▶ **Exercise instructions**
The lines from the top of the data down to the line with "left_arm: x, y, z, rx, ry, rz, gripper" should be repeated exactly, both ends included.

▶ **Material for this task**
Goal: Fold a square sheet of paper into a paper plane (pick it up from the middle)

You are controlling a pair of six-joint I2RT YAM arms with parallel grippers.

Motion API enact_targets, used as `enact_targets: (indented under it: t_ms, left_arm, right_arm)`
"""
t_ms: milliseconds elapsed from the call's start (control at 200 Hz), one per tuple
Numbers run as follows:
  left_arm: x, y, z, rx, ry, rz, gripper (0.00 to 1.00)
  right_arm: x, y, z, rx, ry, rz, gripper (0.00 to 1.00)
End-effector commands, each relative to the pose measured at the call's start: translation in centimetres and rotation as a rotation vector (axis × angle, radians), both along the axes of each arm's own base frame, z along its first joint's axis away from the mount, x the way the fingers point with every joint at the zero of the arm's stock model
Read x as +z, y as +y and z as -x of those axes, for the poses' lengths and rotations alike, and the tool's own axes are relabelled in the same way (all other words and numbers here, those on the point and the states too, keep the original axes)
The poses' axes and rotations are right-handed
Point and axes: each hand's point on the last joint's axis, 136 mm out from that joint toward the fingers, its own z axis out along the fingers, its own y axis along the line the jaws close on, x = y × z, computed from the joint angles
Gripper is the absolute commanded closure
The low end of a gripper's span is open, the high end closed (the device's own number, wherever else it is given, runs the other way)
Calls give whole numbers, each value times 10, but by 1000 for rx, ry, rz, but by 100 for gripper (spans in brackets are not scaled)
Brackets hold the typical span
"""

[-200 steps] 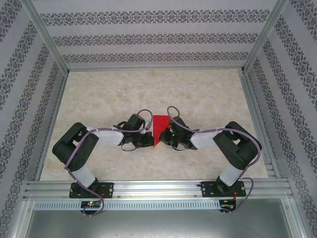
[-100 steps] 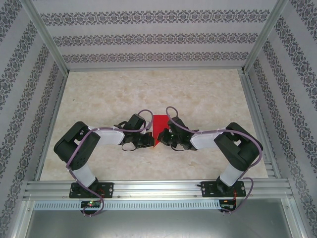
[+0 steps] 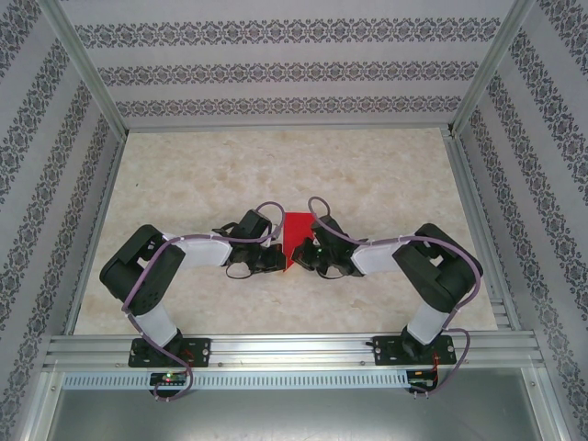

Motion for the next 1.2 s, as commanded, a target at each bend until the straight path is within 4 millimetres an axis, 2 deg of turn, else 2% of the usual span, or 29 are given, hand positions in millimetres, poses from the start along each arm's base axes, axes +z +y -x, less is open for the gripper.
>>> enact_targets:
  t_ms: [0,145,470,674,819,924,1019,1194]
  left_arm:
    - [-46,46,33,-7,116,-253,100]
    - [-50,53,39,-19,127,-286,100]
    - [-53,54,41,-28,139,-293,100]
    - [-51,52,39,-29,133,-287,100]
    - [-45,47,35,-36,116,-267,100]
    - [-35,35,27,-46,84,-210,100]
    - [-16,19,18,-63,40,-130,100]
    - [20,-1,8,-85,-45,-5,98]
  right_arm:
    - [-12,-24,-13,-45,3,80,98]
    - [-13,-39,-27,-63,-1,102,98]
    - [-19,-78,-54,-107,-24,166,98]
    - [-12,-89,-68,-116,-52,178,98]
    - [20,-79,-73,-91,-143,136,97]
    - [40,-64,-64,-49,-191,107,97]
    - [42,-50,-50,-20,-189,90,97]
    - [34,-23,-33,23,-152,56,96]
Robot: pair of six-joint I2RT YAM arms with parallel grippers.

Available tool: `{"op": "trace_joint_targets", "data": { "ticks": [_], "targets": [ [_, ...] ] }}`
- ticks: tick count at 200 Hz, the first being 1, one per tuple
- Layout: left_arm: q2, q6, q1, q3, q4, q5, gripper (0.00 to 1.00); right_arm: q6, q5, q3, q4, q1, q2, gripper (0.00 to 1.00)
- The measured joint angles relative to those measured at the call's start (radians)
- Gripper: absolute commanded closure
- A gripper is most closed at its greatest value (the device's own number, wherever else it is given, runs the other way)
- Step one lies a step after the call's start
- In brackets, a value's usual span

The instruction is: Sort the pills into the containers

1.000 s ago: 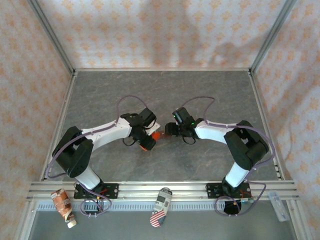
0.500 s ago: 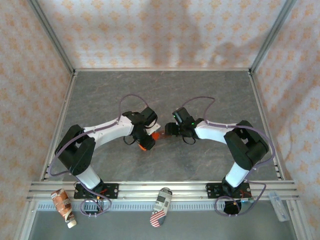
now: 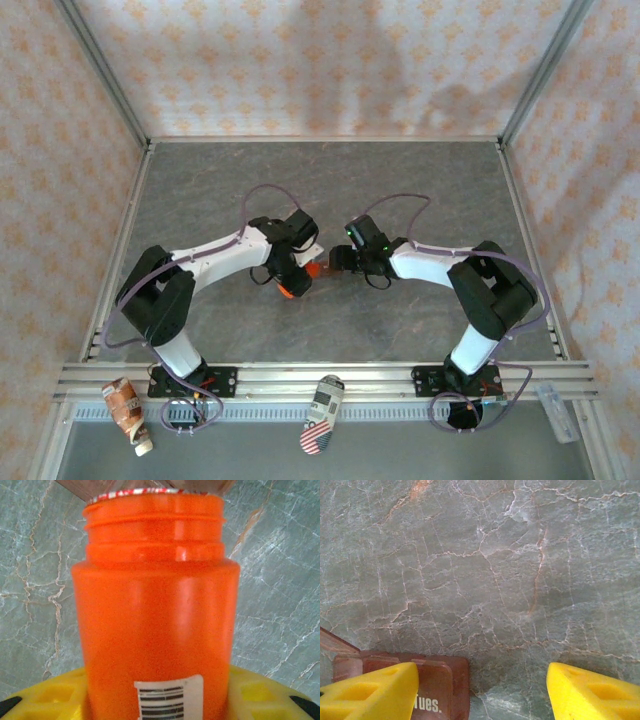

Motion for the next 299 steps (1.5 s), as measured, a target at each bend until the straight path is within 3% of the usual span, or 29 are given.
{"op": "trace_joint_targets", "data": {
  "ticks": [299],
  "targets": [
    [0.119, 0.053, -0.023, 0.154, -0.174, -0.078, 1.00, 0.001, -0.003, -0.005, 0.011, 0.000, 0.000, 0.32]
  ]
}}
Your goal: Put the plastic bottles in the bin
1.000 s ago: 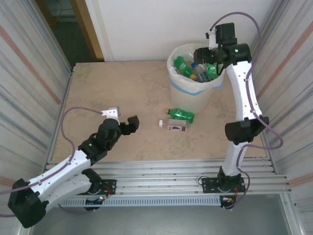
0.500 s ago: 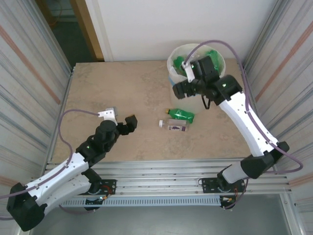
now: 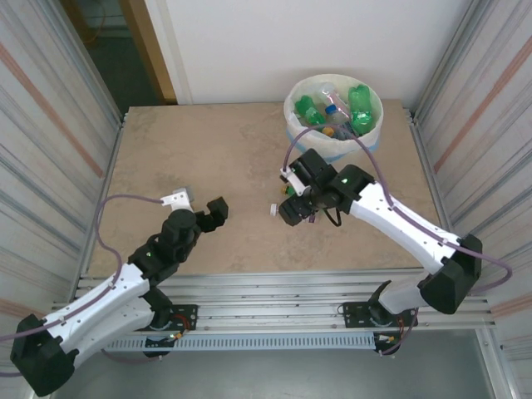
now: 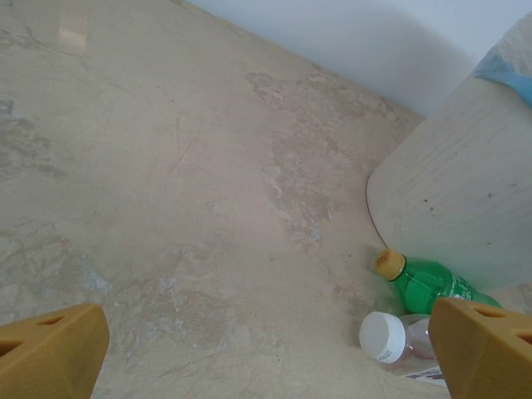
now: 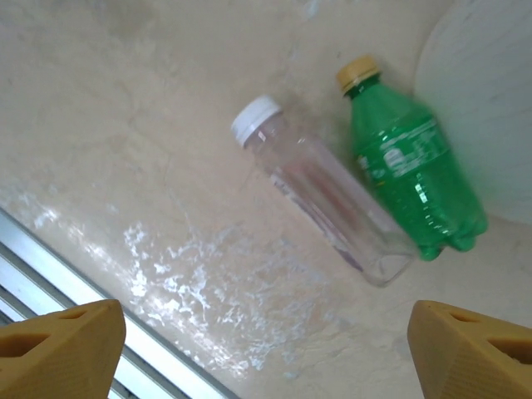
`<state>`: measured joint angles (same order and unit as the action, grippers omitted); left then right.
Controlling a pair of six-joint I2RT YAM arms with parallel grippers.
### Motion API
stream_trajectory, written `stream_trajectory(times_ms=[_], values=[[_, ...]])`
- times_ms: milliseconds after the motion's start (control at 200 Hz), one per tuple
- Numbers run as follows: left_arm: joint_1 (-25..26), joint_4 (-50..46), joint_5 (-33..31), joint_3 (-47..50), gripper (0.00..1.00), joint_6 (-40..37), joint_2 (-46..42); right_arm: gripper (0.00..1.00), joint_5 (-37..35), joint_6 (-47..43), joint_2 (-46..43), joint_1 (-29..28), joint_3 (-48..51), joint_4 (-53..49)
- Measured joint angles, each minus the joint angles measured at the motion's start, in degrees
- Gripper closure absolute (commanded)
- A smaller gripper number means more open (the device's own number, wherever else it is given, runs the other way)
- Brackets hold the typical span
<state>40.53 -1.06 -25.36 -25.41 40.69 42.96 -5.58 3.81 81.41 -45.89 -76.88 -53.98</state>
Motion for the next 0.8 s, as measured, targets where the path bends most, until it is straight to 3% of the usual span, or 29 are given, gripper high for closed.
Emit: stream_trajectory(times_ms=[205,801], values=[[0.00,-0.81,-0.26,0.63,0.01,1.05,-1.57,0.15,-3.45,-2.08,8.55,-2.54,1.57,1.40],[0.00,-2.16,-1.31,1.88,0.01,1.66,-4.17,0.15,-15.19,-10.14,23.32,-1.20,1.29,8.35]])
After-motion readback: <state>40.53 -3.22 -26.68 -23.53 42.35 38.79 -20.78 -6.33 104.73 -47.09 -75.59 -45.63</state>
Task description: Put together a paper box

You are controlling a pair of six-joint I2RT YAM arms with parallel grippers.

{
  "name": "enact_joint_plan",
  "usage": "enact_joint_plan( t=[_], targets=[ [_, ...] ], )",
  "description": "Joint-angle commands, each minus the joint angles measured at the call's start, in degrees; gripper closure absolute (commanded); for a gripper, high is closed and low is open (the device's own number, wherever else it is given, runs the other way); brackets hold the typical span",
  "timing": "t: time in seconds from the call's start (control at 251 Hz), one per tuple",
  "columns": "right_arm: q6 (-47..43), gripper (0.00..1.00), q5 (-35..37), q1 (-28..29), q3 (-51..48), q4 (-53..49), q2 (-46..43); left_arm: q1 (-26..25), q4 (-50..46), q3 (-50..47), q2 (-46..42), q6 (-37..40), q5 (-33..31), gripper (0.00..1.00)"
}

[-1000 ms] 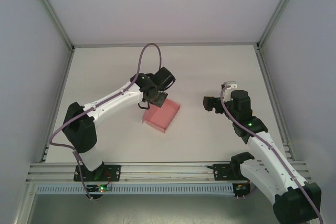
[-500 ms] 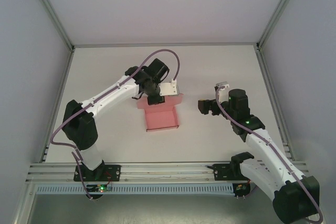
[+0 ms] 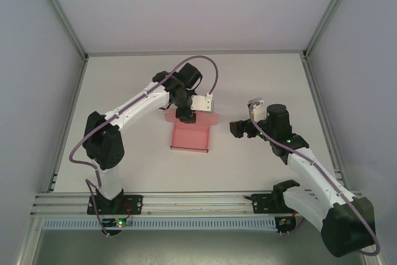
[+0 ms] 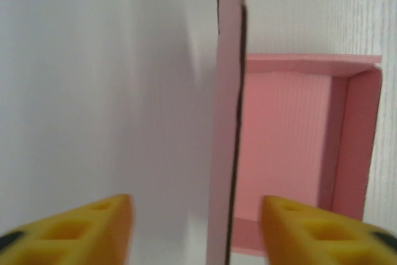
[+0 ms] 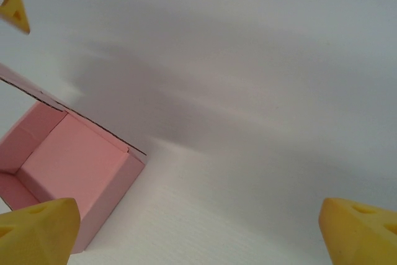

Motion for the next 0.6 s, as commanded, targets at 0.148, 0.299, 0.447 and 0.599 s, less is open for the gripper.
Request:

▶ **Task response**
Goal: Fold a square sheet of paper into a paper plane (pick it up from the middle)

You are controlling a pair of six-joint I2RT YAM arms with parallel grippers.

Motion API enact_targets, used as `enact_targets: (indented under it: t_ms, left_arm, right_arm)`
"""
t_ms: milliseconds elapsed from the call's start (control at 200 Hz), one per tuple
Numbers run as follows:
  left_arm: x, y, z, rx, ry, rz, gripper (0.00 to 1.00)

The requested output has been produced.